No Thanks for Thanksgiving

Looks like someone woke up on the wrong side of the bed this morning.
One indication of moral progress in the United States would be the replacement of Thanksgiving Day and its self-indulgent family feasting with a National Day of Atonement accompanied by a self-reflective collective fasting.

In fact, indigenous people have offered such a model; since 1970 they have marked the fourth Thursday of November as a Day of Mourning in a spiritual/political ceremony on Coles Hill overlooking Plymouth Rock, Massachusetts, one of the early sites of the European invasion of the Americas.
He goes on about America's Thanksgiving  being Nazi-like and such.  So, since Spanish Conquistadors which present day Hispanics are descended from (among other Spanish speaking peoples), we can refer to them as White Supramicists?  Is that ok? I mean, at some point the narrative changed to "White Anglos" were the racists.  Is it ok to include Spanish as well?

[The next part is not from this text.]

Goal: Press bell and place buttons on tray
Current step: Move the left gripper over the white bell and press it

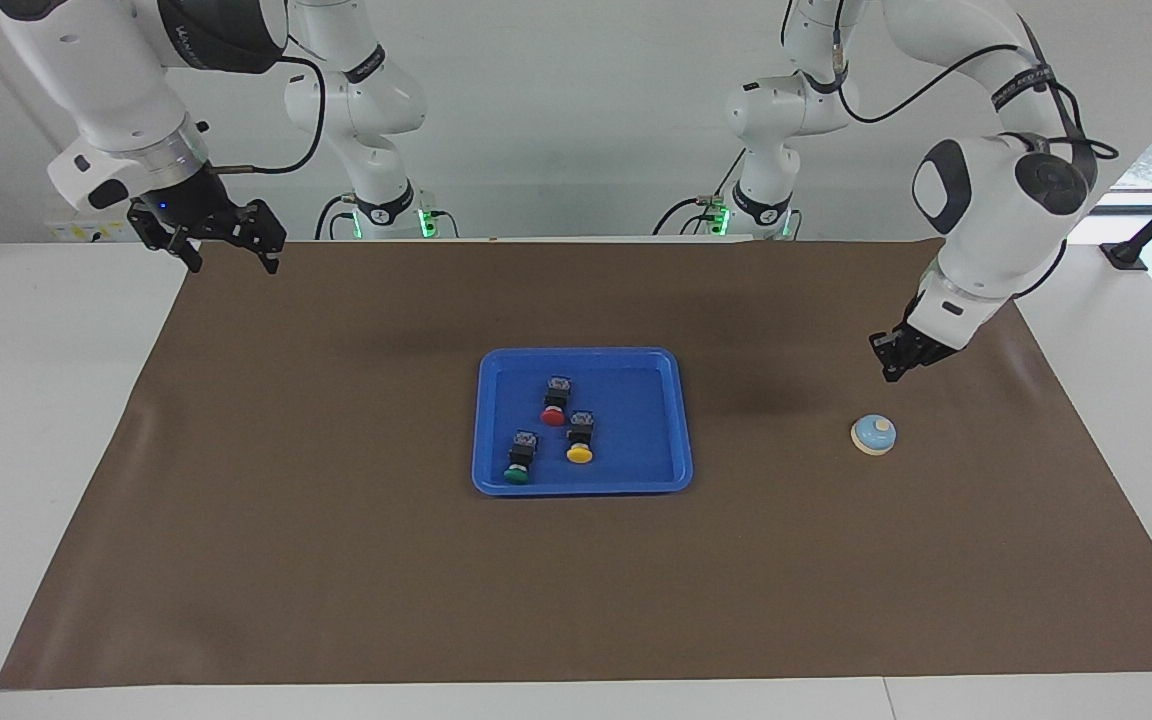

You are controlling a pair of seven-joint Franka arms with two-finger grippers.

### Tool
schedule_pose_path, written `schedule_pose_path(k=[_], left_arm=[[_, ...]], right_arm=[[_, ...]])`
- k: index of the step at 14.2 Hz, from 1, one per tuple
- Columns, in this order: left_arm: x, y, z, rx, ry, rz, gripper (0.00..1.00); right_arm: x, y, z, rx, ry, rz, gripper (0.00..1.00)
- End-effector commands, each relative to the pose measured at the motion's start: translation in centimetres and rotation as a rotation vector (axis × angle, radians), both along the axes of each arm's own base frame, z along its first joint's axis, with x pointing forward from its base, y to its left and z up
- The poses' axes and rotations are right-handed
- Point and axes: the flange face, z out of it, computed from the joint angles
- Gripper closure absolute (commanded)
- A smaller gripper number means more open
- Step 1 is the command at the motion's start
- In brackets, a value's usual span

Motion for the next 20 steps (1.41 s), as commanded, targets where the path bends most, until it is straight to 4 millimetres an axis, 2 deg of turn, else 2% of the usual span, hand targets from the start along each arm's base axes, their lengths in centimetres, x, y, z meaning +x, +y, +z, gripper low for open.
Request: schedule_pose_path(k=[1,5,6,10,15,17,18,19,20], left_arm=[[0.1,1.3,-2.8,-0.001,-0.028,0.015,1.00],[-0.1,1.6,-6.6,-0.004,-0.045,0.022,1.00],[-0.3,1.6,-7.0,-0.005,-0.051,0.022,1.00],[0.1,3.7,-8.6,-0.005,-0.049,0.055,1.00],[0.7,3.1,-12.3,-0.008,-0.044,0.043,1.00],[1.1,3.7,-11.5,-0.006,-0.044,0.047,1.00],[1.5,3.7,-10.1,-0.005,-0.038,0.045,1.00],[2.1,3.6,-8.0,-0.003,-0.019,0.041,1.00],[2.7,3.0,-4.8,-0.001,-0.001,0.031,1.00]], right_arm=[[-0.7,0.0,0.1,-0.008,0.005,0.024,0.00],[-0.7,-0.1,0.1,-0.008,0.005,0.023,0.00],[-0.7,0.0,0.2,-0.008,0.003,0.024,0.00],[-0.7,0.0,0.1,-0.008,0.005,0.024,0.00],[-0.7,0.0,0.1,-0.008,0.005,0.024,0.00],[-0.7,-0.1,0.1,-0.008,0.005,0.023,0.00],[-0.8,-0.1,0.2,-0.008,0.002,0.023,0.00],[-0.7,-0.1,0.2,-0.008,0.003,0.023,0.00],[-0.7,-0.1,0.2,-0.008,0.003,0.023,0.00]])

Later in the article the author talks about the criminal brutality on a grand scale.  But I guess he really means criminal brutality on a "grander scale" than the type that the Indians used on each other.  But the author of the piece would never admit that American Indians (or Native Americans...but from what we have been taught, the "Native Americans" are no more native to America than the Europeans were since Indian ancestors migrated across the land bridge that supposedly existed at one time) ever fought one another.
In addition to decimation by war with European groups (in contrast to those who worked to covert Indians to faith in Christ), armed conflict and ritual violence between Indians themselves are of considerable antiquity in North America. In North American Indigenous Warfare and Ritual Violence, it is evidenced that in contrast to revisionist history that tribal warfare was more like football games, recent findings provide more evidence that from antiquity Indians fought each other, that internecine "warfare was ubiquitous; every major culture area of native North America reviewed herein has produced archaeological, ethnohistorical, osteological, or ethnographic evidence of armed conflict and ritual violence." This could involve the taking of human trophies being encouraged before contact with Europeans, and hostilities that at least among some areas resulted in "the massacre and mutilation of men, women, and children."
Yes, American Indians gave battle and lost mainly due to European weapon superiority.  But a huge part, if not majority of deaths were disease related - something humans had no idea or concept of.  To place the blame of that on settlers as some sort of deliberate action is wrong.  In fact, by the time the Pilgrims had landed, small pox had already obliterated many of the American Indians in that area.  Sad?  Yes!